Note: If the purpose of a class or function is unclear, recall that you can use the help function, and the shell will print out documentation I've written for that class, e.g.:

>>> help(fn)

The build script will open up an interactive Python shell. From here, you have access to two primary classes:

fn: A "FrameNet" (src.framenet) object.
fnb: A "FramenetBuilder" (src.builder) object.

Querying Individual Frames

The FrameNet object can be used to retrieve information about frames. The most basic command is retrieving a Frame from an input string:

>>> frame = fn.get_frame("Motion")

This new frame object can now be queried to learn basic information about the frame:

>>> frame.ID
7
>>> frame.name
Motion

Other useful information includes: children, definition, elements, fe_relations, lexicalUnits, name, parents, and relations. The "parents" of a frame are the frames it inherits from. In this case "Motion" only inherits from the "Event" frame:

>>> frame.parents
['Event']

Within a given frame, you can also retrieve a specific FrameElement object (src.frames) by passing in its name:

>>> fe = frame.get_element("Goal")

The FrameElement object has some useful information of its own, including which FEs it requires and which it excludes. In this case, the 'Goal' FE excludes the 'Area' FE:

>>> fe.excludes
['Area']

You can also view the lexical units associated with a frame:

>>> frame.lexicalUnits
[move.v, go.v, drift.v, glide.v, ...]
>>> lu = frame.get_lu("move.v")
>>> lu.status
Finished_initial

Note: By default, the build script does not read in any valence data, and thus the lexical units for a frame only contain shallow information. This data can be accessed on demand, and is covered in the Querying Valence Data section.

[See the documentation in src.frames for more ideas on what information you can gather with an individual Frame object.]

FrameNet Class Tools

The FrameNet object (src.framenet) has some useful tools built in as well. The help documentation contains more info, but below is a list of basic sample queries. Note that these queries could be combined or elaborated on to perform more complex queries.

>>> fn.get_root(frame).name
Event
>>> fn.subtype_s("Motion", "Event")
True
>>> frame2, frame3 = fn.get_frame("Self_motion"), fn.get_frame("Execute_plan")
>>> fn.common_supertype(frame2, frame3)
Intentionally_act

You can also retrieve a list of frames from a given lexical unit string, such as:

>>> frames = fn.get_frames_from_lu("stream.v")
>>> len(frames)
2
>>> frames[0].name
Fluidic_motion

Lexical Units

The initial information gathered about lexical units for a frame is not particularly rich. This is because the LU information is stored in separate XML data, and reading it all in during initialization-time takes too long. Instead, the module provides the option of building more complex LexicalUnit objects using the FrameNetBuilder:

>>> fnb.build_lus_for_frame("Motion", fn)

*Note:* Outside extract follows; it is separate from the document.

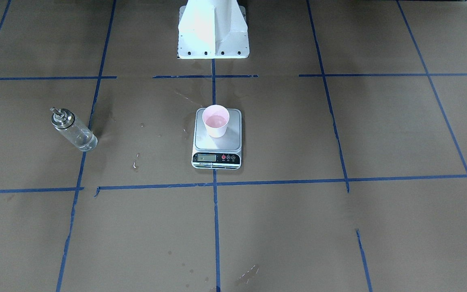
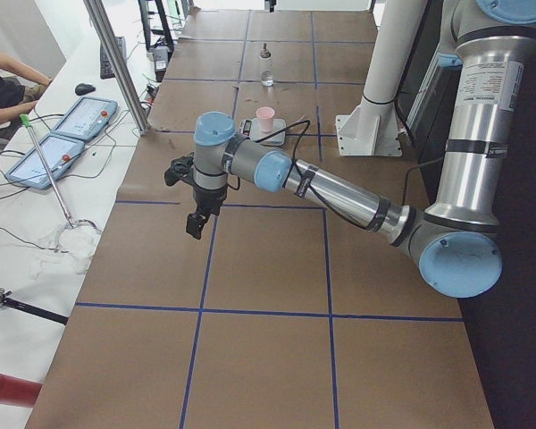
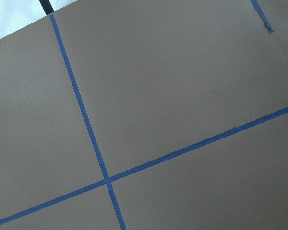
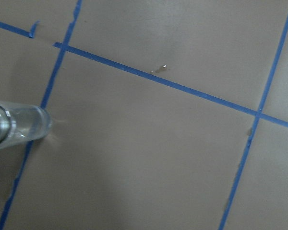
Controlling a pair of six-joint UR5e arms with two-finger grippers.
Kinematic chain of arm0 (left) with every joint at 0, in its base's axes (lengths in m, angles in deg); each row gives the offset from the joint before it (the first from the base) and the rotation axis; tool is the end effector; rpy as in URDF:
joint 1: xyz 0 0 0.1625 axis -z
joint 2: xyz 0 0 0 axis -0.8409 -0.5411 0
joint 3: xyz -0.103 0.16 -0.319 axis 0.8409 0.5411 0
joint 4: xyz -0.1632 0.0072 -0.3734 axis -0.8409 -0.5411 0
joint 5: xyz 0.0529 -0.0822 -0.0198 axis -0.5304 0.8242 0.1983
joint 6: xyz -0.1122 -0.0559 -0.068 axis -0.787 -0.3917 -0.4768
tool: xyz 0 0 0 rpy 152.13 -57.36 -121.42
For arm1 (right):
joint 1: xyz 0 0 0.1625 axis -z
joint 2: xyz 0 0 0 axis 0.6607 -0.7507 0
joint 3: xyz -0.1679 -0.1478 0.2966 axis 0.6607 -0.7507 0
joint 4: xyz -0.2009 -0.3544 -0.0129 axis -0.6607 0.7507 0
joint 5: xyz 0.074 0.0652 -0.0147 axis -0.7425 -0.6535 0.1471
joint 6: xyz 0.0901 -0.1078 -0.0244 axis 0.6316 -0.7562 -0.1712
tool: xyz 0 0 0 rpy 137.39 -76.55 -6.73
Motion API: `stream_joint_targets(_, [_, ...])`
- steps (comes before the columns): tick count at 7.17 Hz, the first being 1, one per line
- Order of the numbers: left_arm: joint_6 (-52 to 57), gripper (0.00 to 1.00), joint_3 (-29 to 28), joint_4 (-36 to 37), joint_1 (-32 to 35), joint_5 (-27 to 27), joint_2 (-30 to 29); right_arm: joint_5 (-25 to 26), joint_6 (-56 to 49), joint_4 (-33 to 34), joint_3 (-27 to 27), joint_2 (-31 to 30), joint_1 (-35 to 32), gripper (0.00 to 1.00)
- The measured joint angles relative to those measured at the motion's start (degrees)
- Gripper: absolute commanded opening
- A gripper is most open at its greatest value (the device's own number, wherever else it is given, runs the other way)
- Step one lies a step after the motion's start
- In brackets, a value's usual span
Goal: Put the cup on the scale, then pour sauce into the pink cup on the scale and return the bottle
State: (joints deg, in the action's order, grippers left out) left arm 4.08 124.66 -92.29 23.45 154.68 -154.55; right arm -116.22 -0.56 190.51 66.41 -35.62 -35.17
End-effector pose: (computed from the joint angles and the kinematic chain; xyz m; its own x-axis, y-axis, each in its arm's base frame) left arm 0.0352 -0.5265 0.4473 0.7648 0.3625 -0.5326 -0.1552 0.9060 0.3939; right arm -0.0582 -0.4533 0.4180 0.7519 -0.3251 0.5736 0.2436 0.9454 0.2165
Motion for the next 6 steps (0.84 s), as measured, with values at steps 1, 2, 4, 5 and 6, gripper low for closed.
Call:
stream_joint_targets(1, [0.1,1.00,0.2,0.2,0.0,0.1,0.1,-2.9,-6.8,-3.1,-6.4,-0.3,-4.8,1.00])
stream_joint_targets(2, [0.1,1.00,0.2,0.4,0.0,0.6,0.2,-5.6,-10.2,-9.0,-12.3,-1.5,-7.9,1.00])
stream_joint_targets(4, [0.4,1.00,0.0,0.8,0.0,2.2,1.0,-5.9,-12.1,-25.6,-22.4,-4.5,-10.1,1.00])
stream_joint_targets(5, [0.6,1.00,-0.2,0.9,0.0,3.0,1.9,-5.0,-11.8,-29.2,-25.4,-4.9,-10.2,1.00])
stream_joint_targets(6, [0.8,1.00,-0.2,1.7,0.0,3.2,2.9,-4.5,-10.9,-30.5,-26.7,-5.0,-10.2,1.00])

As the code snippet demonstrates, the function takes as arguments the name of the desired frame, as well as the FrameNet object ("fn"). Now, all of the lexical units for the "Motion" frame (which we've already retrieved and set to the frame variable) will contain useful valence information.

Additionally, you can access the entire set of valences in a single list directly from the frame:

>>> len(frame.individual_valences)
421

You can also view the individual "Frame Element Realizations" (see below) aggregated for a frame, as well as the "Group Frame Element Realizations" (see below):

>>> frame.fe_realizations >>> frame.group_realizations

If we want to look at the valence patterns for a given lu, we can do so:

>>> lu = frame.lexicalUnits[0]
>>> lu.name
move.v
>>> lu.individual_valences
[Frame: Motion, GF: Dep, PT: PP[around], FE: Area, total: 2,
Frame: Motion: GF: Dep: PT: PP[in], FE: Carrier, total: 1,
....]

Valences

Each LU has a field called individual_valences which is bound to a list of Valence objects (src.lexical_units). A valence object contains the following information:

Associated frame
GF (Grammatical Function)
PT (Phrase Type)
FE (Frame Element)
Total (# Annotations)
Annotations (sentences containing this valence unit)

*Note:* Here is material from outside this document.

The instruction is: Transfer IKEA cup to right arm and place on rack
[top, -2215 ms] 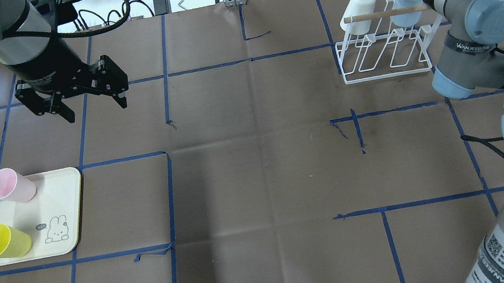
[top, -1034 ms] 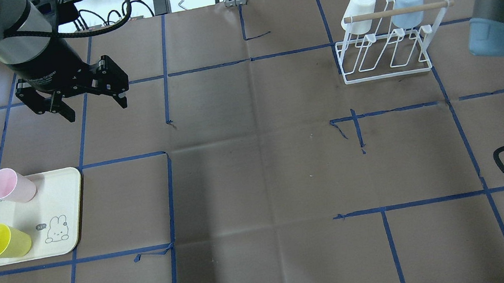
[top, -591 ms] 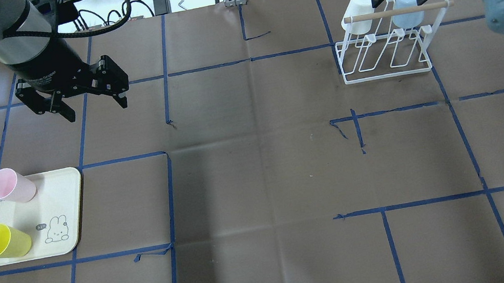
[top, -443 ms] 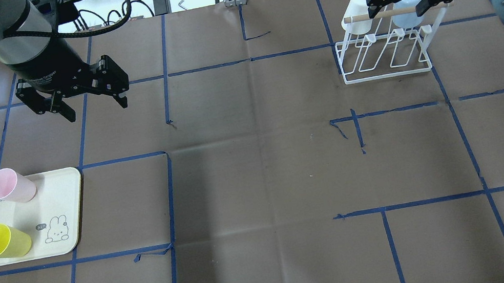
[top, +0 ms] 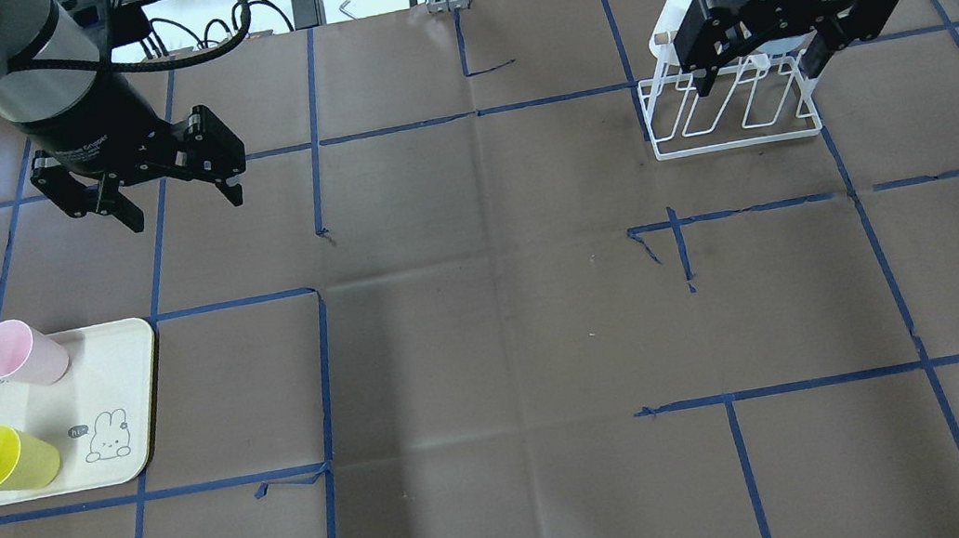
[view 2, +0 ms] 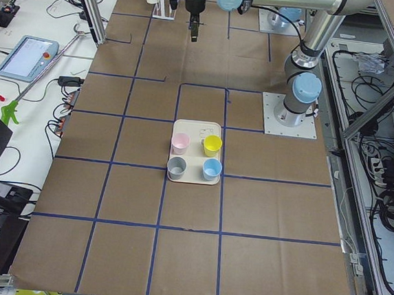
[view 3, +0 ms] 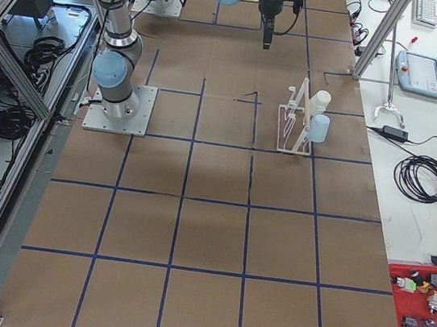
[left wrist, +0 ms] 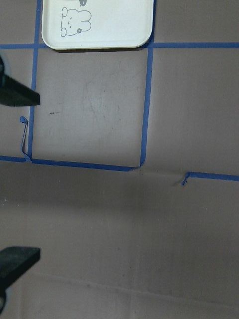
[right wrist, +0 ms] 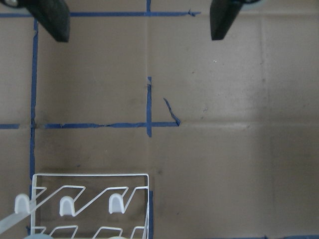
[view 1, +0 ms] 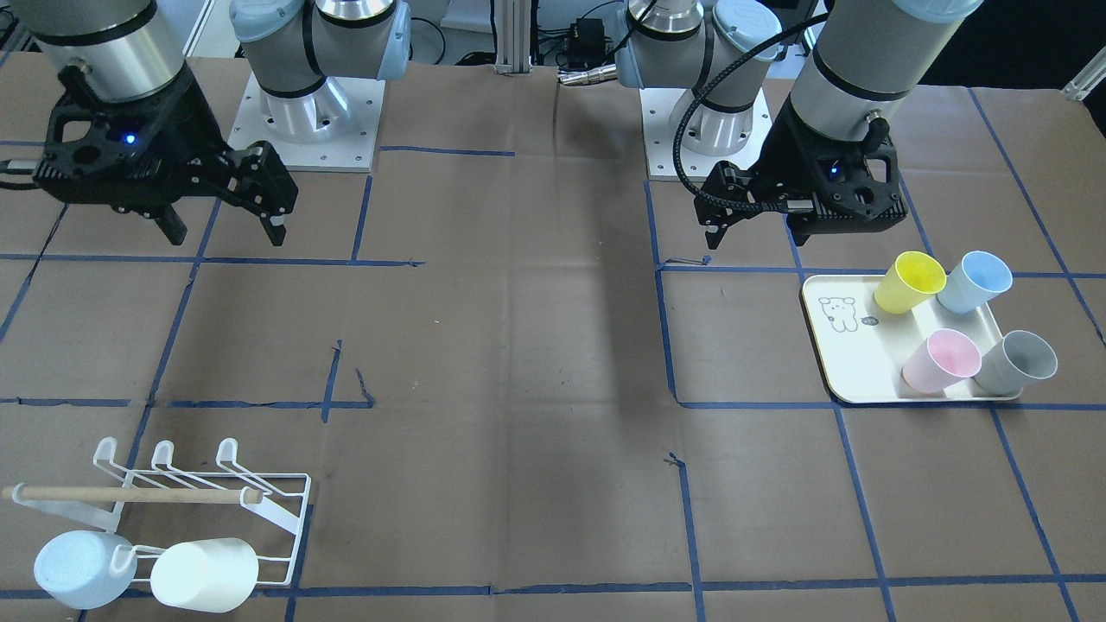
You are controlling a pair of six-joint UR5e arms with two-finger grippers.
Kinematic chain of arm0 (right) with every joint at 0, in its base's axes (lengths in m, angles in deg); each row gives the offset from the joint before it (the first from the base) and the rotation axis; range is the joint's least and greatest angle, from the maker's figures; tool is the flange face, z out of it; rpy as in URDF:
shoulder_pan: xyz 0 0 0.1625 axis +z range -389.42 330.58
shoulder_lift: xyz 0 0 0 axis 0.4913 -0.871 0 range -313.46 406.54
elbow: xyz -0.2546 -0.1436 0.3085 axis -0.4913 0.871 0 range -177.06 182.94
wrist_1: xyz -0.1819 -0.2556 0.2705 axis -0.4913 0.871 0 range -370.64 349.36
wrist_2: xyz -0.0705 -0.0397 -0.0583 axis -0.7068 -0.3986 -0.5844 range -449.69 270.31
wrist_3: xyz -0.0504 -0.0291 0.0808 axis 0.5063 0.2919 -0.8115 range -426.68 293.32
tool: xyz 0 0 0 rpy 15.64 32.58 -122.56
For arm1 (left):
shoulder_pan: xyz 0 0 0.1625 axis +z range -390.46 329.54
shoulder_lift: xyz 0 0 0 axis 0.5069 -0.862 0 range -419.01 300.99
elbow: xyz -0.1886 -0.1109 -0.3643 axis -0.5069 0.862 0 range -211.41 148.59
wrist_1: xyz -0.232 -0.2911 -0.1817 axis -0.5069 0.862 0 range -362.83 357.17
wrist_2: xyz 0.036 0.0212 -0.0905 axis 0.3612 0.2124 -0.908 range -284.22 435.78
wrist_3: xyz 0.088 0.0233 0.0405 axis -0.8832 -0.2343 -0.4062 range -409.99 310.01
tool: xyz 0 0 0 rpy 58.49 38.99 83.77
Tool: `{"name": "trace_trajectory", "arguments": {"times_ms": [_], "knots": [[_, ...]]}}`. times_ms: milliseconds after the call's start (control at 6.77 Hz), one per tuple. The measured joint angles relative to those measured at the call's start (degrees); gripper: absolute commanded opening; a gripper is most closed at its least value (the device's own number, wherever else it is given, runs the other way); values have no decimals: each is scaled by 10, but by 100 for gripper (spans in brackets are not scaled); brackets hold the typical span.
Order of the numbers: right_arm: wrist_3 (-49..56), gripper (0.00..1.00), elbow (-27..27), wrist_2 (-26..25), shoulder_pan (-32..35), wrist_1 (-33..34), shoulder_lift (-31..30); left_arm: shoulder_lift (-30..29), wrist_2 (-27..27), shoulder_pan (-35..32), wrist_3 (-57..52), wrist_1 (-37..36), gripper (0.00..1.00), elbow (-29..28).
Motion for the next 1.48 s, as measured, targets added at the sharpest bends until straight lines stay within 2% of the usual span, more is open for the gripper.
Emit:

>>> v1 = lu.individual_valences[0]
>>> v1.pt
PP[around]
>>> v1.annotations[1]
'It's comfortable and not too restrictive and the box foot gives ample room for your feet to move around freely.'

Valence objects also have a "lexeme" field:

>>> v1.lexeme move.v

Frame Element Realizations

Each LU also has a list of FE realizations associated with it. A FERealization object (src.lexical_units) contains the following information:

Frame
Total
Lexeme (lu)
Valences
Frame Element
Annotations

The valences field maps onto a list of Valence objects (see above). This is simply an alternative way of accessing and grouping similar underlying data. One of my goals with the module was to capture all the information available in the XML files, and there are many ways of storing and grouping this information.

>>> lu.fe_realizations
[Total: 2, lexeme: move.v, fe: Area,
Total:1, lexeme: move.v, fe: Carrier,
...]

You can index into the valences field to view the valences associated with that FE realization. Sometimes, there is only one valence associated with a given FE realization; sometimes, there are many.

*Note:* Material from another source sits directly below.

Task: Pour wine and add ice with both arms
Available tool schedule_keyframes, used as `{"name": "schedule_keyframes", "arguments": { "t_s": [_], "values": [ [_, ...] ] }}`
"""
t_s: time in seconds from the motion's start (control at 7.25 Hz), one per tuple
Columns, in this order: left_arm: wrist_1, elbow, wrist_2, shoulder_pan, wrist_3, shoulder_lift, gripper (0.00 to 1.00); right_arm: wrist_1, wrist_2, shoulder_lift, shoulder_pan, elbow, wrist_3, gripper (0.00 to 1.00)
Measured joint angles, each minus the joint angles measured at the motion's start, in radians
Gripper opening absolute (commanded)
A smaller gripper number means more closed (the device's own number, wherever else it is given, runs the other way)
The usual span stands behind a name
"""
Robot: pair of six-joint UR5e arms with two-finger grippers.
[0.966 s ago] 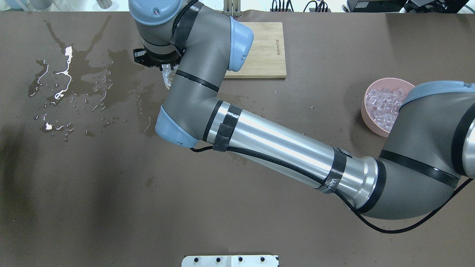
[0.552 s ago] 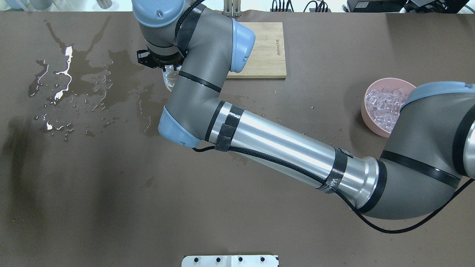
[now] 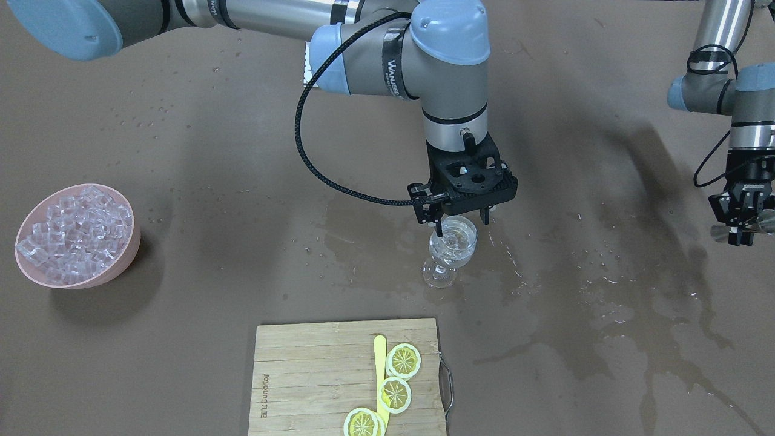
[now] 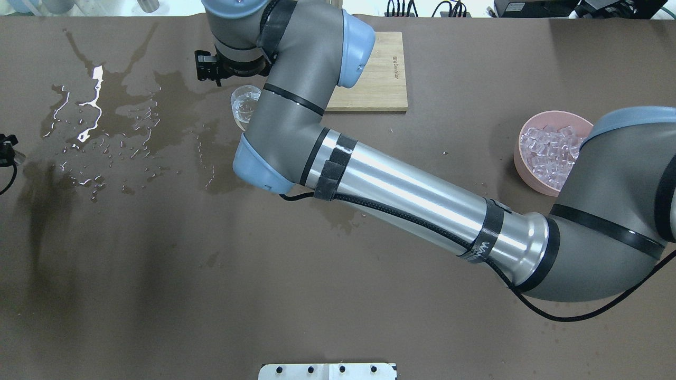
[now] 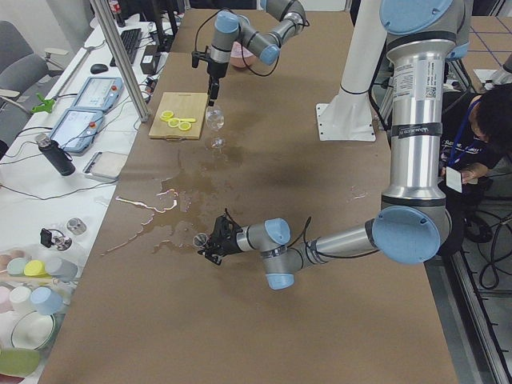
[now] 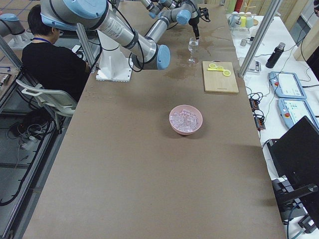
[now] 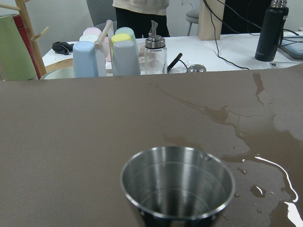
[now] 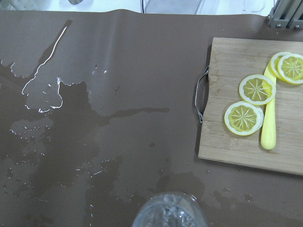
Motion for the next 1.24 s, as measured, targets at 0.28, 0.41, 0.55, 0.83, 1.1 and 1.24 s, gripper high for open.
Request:
{"name": "schedule_keyframes", "arguments": {
  "t_s": [0.28,0.41,0.55,0.83,1.1,1.24],
  "values": [
    [-0.001,0.004,0.003,0.022,0.001,-0.005,0.18,0.002,0.084,-0.074,0.098,0.054,-0.067,1.0],
    [-0.001,0.006,0.003,0.028,0.001,-0.008,0.18,0.002,0.137,-0.145,0.163,0.103,-0.112,1.0],
    [-0.003,0.011,0.003,0.035,0.002,-0.013,0.19,0.003,0.179,-0.234,0.225,0.164,-0.157,1.0],
    [-0.01,0.011,0.002,0.046,0.002,-0.013,0.57,0.004,0.225,-0.382,0.321,0.251,-0.218,1.0],
    [-0.017,0.006,0.0,0.047,0.0,-0.009,0.95,0.005,0.262,-0.511,0.41,0.311,-0.289,1.0],
    [-0.017,0.007,0.001,0.047,0.0,-0.013,0.95,0.006,0.287,-0.572,0.454,0.337,-0.333,1.0]
  ]
}}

>>> lu.fe_realizations[0].valences
[Frame: Motion, GF: Dep, PT: PP[around], FE: Area, total: 2]

This is the same valence we viewed above, the first element stored in the individual_valences field. Again, there are multiple ways of accessing this information.

Frame Element Group Realizations

This is a representation of multiple frame elements occurring together in a particular piece of data (e.g., "Theme" and "Path"). This object (src.lexical_units) contains:

Frame
Total
Valence Patterns
LU

Just as a Frame Element Realization has 1-N associated valences, an FE-Group-Realization can have 1-N associated valence patterns. A valence pattern is a set of valences occurring together. Thus, a group realization has a total, which may or may not be the same as the valence pattern's total.

>>> group_fe = lu.valences[0]
>>> group_fe
Total: 1
Valence Patterns: [Total: 1
Valences: [Frame: Motion, GF: Dep, PT: PP[around], FE: Area
Frame: Motion, GF: Dep, PT: AVP, FE: Manner
Frame: Motion, GF: Ext, PT: NP, FE: Theme]
LU: move.v]

This is a significant amount of information, but if you look at each part separately, it makes sense. It's saying that there is 1 FE Group realization of the elements:

Area
Manner
Theme

Furthermore, there is 1 valence pattern associated with this group realization, and it contains the following valences:

A PP[around] for the Area FE
An AVP for the Manner FE
An NP PT for the Theme FE

The valence pattern can be further queried to access the individual valences:

>>> group_fe.valencePatterns[0].valenceUnits[0]
Frame: Motion, Dep, PT: PP[around], FE: Area

Annotations

The Annotation object now also contains mappings from each excerpt of text to the corresponding valence pattern. Annotations can be accessed from the Frame object:

>>> frame = fn.get_frame("Ingestion")
>>> fnb.build_lus_for_frame("Ingestion", fn)
>>> frame.annotations[0]
In Madagascar, geckos lap nectar from palm flowers.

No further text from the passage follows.